"""
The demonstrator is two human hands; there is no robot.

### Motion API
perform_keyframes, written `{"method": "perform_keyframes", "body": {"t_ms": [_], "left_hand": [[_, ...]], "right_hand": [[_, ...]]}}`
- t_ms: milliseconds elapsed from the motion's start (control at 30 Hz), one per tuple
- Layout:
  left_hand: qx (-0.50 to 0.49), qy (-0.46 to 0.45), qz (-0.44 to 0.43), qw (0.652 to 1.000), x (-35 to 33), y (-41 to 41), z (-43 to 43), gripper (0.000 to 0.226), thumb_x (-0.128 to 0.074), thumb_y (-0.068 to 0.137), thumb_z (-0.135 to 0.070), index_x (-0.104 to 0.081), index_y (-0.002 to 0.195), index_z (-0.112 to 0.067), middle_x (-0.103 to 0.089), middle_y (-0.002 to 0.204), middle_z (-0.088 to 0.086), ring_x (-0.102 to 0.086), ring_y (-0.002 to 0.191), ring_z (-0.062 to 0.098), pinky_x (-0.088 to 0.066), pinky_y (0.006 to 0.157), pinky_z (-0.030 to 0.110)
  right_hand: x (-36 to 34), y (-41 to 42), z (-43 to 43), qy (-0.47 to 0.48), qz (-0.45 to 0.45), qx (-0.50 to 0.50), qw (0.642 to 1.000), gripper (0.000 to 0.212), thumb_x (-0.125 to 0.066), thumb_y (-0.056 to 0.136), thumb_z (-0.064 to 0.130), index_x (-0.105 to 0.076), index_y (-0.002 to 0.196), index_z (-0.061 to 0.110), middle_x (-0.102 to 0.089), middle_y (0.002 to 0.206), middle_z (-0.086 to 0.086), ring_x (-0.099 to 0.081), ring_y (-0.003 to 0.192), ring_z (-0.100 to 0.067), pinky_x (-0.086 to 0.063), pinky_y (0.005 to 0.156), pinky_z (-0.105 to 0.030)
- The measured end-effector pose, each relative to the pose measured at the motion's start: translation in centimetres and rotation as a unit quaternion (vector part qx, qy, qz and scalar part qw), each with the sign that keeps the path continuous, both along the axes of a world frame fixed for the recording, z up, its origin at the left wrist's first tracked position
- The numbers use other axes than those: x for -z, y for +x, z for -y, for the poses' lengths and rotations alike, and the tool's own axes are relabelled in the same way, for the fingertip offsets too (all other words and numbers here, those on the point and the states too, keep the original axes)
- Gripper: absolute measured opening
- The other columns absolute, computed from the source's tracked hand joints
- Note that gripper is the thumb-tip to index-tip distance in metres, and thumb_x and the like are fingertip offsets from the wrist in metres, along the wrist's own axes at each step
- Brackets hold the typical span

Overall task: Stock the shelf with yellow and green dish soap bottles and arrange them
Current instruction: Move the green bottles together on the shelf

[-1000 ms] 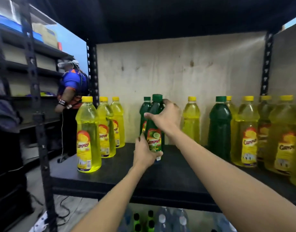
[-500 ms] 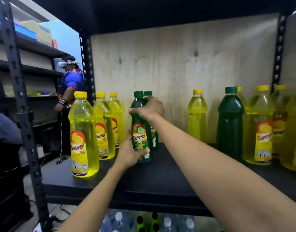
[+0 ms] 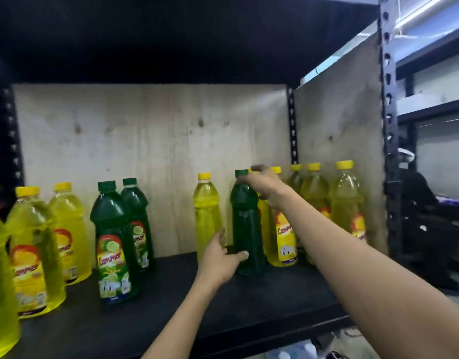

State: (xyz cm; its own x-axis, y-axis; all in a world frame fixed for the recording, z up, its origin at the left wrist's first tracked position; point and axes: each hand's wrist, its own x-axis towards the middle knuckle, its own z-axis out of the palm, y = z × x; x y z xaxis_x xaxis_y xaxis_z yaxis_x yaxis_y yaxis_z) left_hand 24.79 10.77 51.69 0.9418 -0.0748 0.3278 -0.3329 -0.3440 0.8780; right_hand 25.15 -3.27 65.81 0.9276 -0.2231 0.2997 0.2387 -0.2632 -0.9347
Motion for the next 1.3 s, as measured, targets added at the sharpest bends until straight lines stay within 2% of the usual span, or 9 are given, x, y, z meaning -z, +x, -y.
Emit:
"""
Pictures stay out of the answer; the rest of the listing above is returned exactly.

Solution:
The demonstrator is two human hands; there is no robot.

### Motion API
perform_keyframes, written `{"method": "perform_keyframes", "body": {"t_ms": [_], "left_hand": [[_, ...]], "right_hand": [[_, ...]]}}`
- t_ms: milliseconds elapsed from the motion's start (control at 30 Hz), one per tuple
- Layout:
  left_hand: qx (-0.50 to 0.49), qy (-0.46 to 0.45), qz (-0.44 to 0.43), qw (0.652 to 1.000), x (-35 to 33), y (-41 to 41), z (-43 to 43), gripper (0.000 to 0.226), thumb_x (-0.128 to 0.074), thumb_y (-0.068 to 0.137), thumb_z (-0.135 to 0.070), index_x (-0.104 to 0.081), index_y (-0.002 to 0.195), index_z (-0.112 to 0.067), middle_x (-0.103 to 0.089), middle_y (-0.002 to 0.204), middle_z (-0.088 to 0.086), ring_x (-0.102 to 0.086), ring_y (-0.002 to 0.191), ring_z (-0.062 to 0.098), pinky_x (-0.088 to 0.066), pinky_y (0.006 to 0.157), pinky_z (-0.030 to 0.110)
  right_hand: x (-36 to 34), y (-41 to 42), z (-43 to 43), qy (-0.47 to 0.48), qz (-0.45 to 0.45), qx (-0.50 to 0.50), qw (0.642 to 1.000), gripper (0.000 to 0.212), thumb_x (-0.125 to 0.066), thumb_y (-0.056 to 0.136), thumb_z (-0.064 to 0.130), index_x (-0.105 to 0.076), index_y (-0.002 to 0.196), index_z (-0.061 to 0.110), middle_x (-0.102 to 0.089), middle_y (0.002 to 0.206), middle_z (-0.086 to 0.086), ring_x (-0.099 to 0.081), ring_y (-0.003 to 0.192), ring_z (-0.100 to 0.067), pinky_x (-0.086 to 0.063), pinky_y (0.005 to 0.156), pinky_z (-0.105 to 0.030)
- The measured end-effector pose, each relative to the pose measured at the motion's start: translation in centimetres and rotation as a unit quaternion (vector part qx, qy, qz and scalar part qw), each with the sign that keeps the path continuous, both along the axes of a world frame fixed for the recording, z up, its origin at the left wrist's first tracked position
- The numbers use other axes than those: x for -z, y for +x, z for -y, for the poses' lengths and rotations alike, and the tool's own axes are relabelled in the same way, for the fingertip offsets too (all other words and numbers here, those on the point and the states too, keep the original axes)
- Gripper: absolute measured opening
- The other columns absolute, computed from the source's tracked hand joints
- Note that gripper is the thumb-tip to index-tip distance in metres, and thumb_x and the like are fingertip offsets from the wrist in metres, along the wrist's own axes at each step
- Brackets hold the typical span

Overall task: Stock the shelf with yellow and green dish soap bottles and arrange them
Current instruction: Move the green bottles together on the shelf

[-1000 ms] 
[-500 ms] 
[+0 ms] 

State: (xyz cm; its own x-axis, y-axis; all in a world frame fixed for the recording, z up, its origin at the left wrist's first tracked position; point and axes: each hand's wrist, its own x-axis towards the middle knuckle, its own z-axis out of the palm, y = z × x; x y z xaxis_x xaxis_y xaxis_z yaxis_x yaxis_y yaxis_z) left_hand 24.79 10.77 51.69 0.9418 -0.0748 0.3278 -0.3329 -0.3440 0.8780; right_hand 25.15 -3.27 65.81 0.9276 -0.2231 0.2997 0.2387 -0.2632 -0.9347
Motion for the next 1.3 s, as measured, targets added at the sharpest bends until straight lines stay within 2% of the usual span, or 9 are given, x, y, z meaning -z, +x, -y.
Emit:

The exercise output is complete.